** Opening SOURCE INFORMATION block **

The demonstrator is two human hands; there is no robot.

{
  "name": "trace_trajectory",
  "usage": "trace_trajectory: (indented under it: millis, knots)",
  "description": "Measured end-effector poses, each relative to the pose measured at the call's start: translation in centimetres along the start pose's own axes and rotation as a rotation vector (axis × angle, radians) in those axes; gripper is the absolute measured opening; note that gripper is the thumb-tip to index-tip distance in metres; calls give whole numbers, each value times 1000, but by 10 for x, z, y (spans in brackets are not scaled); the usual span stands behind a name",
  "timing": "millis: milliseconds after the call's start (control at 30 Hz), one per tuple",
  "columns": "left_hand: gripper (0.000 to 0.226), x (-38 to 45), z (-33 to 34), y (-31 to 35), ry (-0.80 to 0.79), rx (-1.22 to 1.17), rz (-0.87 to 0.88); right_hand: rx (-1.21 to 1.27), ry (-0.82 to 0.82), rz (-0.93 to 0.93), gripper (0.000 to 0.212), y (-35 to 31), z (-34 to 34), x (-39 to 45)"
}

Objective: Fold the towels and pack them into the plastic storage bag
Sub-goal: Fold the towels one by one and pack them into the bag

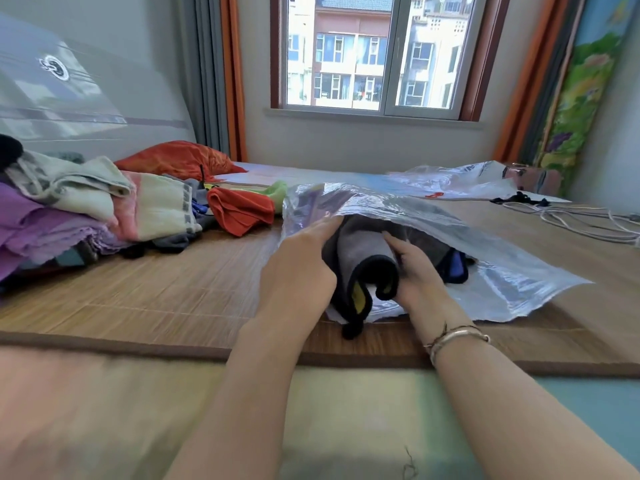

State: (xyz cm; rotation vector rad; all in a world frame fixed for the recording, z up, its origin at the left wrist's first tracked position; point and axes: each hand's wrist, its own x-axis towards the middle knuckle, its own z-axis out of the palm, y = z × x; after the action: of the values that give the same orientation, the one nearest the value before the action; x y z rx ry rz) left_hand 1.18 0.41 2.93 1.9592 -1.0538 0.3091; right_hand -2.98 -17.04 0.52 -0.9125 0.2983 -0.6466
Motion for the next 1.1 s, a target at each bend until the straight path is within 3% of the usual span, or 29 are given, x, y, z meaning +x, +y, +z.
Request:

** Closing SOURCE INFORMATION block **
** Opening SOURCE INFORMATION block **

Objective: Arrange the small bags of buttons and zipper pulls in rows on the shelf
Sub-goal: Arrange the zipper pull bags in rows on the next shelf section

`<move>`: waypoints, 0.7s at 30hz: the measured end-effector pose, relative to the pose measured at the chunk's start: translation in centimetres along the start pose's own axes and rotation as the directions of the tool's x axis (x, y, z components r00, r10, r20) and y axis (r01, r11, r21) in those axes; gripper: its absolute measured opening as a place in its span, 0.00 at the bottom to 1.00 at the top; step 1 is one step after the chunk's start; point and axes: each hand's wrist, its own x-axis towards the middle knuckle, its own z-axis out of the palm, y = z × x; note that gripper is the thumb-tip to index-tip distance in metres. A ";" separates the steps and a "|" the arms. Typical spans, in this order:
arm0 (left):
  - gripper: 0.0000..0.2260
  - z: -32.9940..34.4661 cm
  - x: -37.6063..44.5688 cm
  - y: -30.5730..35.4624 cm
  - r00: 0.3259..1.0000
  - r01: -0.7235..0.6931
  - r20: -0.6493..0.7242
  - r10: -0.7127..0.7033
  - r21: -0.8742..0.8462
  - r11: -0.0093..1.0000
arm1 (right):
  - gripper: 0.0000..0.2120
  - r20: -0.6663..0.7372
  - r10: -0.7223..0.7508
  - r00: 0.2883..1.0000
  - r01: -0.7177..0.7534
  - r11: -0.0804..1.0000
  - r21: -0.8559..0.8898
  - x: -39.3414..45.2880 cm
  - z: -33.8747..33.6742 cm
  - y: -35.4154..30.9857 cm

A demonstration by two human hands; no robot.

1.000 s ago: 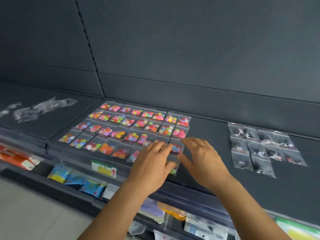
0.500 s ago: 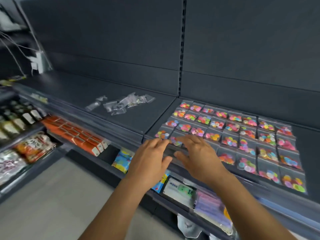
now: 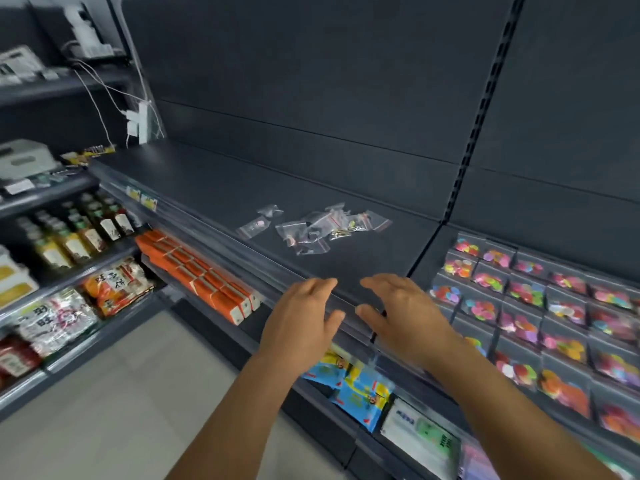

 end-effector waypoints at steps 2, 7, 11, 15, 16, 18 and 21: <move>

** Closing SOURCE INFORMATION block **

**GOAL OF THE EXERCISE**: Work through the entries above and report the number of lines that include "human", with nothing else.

**OUTPUT BELOW**: 2